Work to complete: Starting at the line below with "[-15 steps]" and stopping at the line with "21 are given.", please print each line exactly, those two included, and skip every picture.

** Records supplied follows **

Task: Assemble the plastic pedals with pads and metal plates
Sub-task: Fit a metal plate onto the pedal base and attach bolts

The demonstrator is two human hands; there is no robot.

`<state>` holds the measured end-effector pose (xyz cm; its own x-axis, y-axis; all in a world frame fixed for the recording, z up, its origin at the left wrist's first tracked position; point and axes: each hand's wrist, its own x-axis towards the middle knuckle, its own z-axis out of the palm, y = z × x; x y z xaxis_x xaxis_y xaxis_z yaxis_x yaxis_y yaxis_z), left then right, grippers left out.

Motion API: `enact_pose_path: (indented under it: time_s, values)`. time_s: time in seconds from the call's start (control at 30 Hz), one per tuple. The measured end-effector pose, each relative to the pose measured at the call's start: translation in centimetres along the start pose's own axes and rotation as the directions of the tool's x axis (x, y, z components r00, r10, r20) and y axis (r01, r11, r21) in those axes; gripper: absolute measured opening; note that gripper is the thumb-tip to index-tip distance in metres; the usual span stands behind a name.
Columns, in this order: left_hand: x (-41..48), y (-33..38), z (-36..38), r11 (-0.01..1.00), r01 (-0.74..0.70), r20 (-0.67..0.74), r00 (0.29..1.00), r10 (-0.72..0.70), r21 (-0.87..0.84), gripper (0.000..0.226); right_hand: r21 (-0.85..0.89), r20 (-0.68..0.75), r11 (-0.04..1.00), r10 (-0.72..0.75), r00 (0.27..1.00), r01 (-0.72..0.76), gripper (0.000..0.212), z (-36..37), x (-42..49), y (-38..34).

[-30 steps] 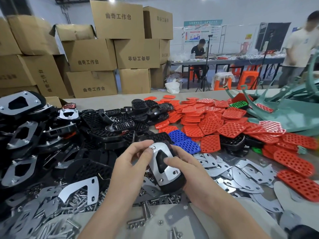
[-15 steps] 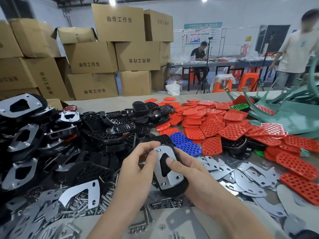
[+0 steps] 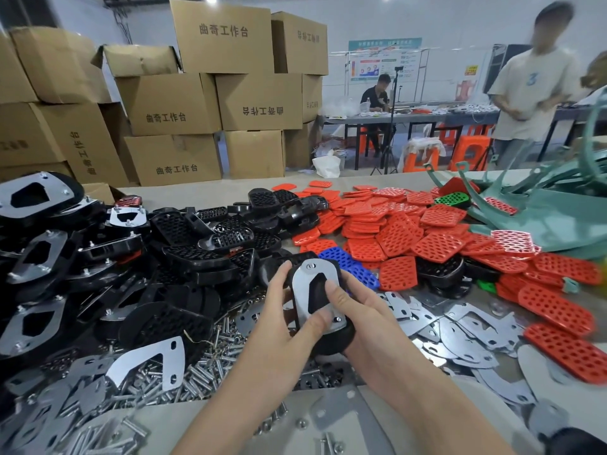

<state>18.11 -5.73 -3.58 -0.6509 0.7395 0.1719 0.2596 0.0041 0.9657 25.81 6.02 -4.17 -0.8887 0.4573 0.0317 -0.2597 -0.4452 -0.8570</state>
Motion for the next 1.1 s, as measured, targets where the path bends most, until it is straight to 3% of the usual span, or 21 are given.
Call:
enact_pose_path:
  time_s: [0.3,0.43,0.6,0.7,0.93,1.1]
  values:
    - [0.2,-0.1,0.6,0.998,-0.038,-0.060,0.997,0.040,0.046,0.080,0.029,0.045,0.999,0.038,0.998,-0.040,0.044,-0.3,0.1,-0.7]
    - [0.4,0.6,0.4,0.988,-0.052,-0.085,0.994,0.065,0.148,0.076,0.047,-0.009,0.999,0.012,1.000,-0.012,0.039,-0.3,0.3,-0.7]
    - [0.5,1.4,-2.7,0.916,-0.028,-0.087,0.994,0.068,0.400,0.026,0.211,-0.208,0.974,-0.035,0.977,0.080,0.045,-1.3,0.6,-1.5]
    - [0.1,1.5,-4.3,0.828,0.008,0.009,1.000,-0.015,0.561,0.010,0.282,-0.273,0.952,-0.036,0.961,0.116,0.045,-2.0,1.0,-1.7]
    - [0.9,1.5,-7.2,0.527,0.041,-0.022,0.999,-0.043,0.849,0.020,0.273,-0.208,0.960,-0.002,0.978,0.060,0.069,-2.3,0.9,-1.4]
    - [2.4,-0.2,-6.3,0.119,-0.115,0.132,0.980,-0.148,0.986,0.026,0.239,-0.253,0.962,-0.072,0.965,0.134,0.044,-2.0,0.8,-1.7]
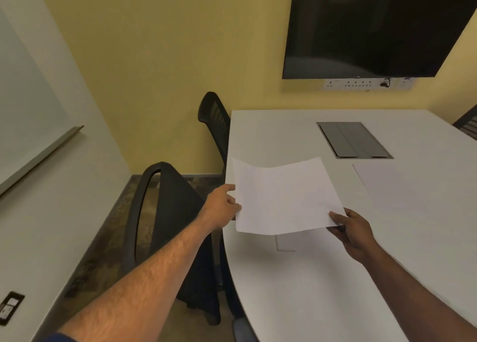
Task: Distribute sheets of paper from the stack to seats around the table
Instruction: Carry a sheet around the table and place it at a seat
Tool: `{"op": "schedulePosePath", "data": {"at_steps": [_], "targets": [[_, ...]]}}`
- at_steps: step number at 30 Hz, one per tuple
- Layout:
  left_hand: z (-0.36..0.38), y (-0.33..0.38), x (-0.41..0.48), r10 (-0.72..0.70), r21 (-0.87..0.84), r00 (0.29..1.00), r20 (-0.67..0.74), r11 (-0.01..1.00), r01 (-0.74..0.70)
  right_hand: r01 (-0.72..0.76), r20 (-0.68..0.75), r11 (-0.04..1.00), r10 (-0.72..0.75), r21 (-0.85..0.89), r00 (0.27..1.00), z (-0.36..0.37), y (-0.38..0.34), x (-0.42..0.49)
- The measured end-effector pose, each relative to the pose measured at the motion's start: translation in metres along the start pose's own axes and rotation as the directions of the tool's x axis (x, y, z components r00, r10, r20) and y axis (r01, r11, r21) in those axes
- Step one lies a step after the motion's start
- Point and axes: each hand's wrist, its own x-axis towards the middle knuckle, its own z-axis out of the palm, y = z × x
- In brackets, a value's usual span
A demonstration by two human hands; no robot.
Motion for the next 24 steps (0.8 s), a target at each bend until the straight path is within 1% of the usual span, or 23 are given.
{"op": "schedulePosePath", "data": {"at_steps": [6, 10, 12, 15, 18, 21, 24], "targets": [[-0.049, -0.011, 0.047, 0.033, 0.019, 0.998, 0.044, 0.999, -0.034, 0.025, -0.097, 0.999, -0.022, 0.022, 0.995, 0.054, 0.002, 0.015], [-0.078, -0.021, 0.086, 0.066, 0.007, 0.994, 0.085, 0.998, -0.067, 0.056, -0.186, 0.995, -0.04, 0.087, 0.982, 0.095, 0.005, 0.027], [-0.093, -0.028, 0.106, 0.085, 0.005, 0.991, 0.107, 0.996, -0.087, 0.08, -0.214, 0.989, -0.052, 0.128, 0.976, 0.117, 0.008, 0.031], [-0.121, -0.039, 0.136, 0.125, -0.009, 0.982, 0.144, 0.992, -0.125, 0.131, -0.273, 0.982, -0.089, 0.137, 0.958, 0.158, 0.007, 0.035], [-0.148, -0.044, 0.155, 0.154, -0.061, 0.973, 0.171, 0.987, -0.145, 0.171, -0.342, 0.973, -0.109, 0.158, 0.933, 0.196, 0.005, 0.031], [-0.175, -0.05, 0.173, 0.146, -0.135, 0.968, 0.205, 0.984, -0.12, 0.206, -0.417, 0.959, -0.109, 0.196, 0.902, 0.235, 0.009, 0.026], [-0.193, -0.051, 0.191, 0.14, -0.221, 0.963, 0.23, 0.971, -0.089, 0.217, -0.471, 0.942, -0.075, 0.256, 0.879, 0.268, 0.012, 0.022]]}}
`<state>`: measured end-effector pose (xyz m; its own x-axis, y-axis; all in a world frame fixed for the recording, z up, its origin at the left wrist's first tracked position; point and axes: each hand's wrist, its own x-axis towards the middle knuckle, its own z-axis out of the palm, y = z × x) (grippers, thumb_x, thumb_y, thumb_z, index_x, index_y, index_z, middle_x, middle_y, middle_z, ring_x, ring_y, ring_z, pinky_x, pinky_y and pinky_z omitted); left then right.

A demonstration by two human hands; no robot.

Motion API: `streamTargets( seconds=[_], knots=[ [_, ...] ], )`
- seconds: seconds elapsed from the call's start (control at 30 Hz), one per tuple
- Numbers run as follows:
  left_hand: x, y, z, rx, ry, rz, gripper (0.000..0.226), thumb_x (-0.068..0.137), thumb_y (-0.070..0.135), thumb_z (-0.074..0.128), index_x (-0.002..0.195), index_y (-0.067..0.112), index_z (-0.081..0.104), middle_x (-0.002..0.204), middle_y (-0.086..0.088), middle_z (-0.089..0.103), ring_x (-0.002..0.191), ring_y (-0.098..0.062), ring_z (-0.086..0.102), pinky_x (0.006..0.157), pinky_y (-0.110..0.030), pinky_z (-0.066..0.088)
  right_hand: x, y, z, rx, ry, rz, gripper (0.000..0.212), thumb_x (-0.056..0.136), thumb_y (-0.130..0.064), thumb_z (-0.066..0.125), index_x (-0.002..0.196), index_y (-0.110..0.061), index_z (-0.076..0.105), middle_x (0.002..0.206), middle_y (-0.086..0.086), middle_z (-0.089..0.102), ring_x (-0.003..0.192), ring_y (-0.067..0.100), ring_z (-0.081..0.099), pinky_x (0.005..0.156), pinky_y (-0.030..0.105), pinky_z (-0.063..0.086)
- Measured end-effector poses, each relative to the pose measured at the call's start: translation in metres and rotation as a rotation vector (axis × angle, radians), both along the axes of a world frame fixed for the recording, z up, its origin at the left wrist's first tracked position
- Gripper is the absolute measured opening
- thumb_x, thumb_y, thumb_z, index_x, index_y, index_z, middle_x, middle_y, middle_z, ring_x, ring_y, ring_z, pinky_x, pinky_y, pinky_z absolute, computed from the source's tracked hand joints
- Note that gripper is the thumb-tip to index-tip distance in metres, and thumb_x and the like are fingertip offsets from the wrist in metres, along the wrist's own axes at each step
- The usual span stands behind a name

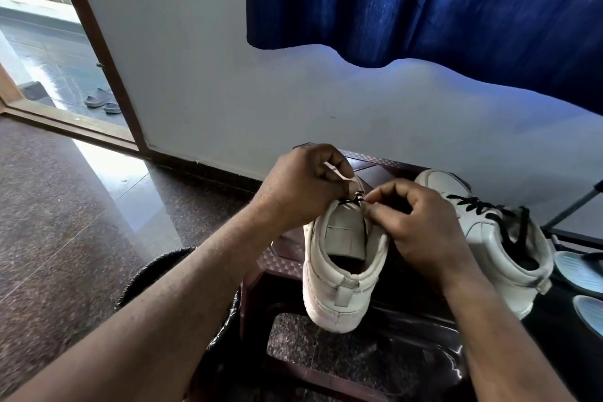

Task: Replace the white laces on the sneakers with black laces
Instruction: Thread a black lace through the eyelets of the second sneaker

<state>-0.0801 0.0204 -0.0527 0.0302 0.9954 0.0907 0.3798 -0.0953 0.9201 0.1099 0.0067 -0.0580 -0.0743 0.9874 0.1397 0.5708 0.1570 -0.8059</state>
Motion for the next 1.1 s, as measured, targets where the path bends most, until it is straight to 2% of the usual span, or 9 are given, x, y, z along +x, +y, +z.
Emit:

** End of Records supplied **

Result below:
[-15 steps] 
[+0 steps] 

<state>18.11 -5.73 -3.58 -0.6509 0.7395 0.1719 0.2596 0.0041 0.9657 25.81 6.02 -4.17 -0.8887 0.4573 0.0317 -0.2597 -0.4452 -0.8570</state>
Motion for the next 1.1 s, as measured, targets where the path bends most, until it is straight to 3% of the usual span, or 21 are given.

The response to the exercise is now complete.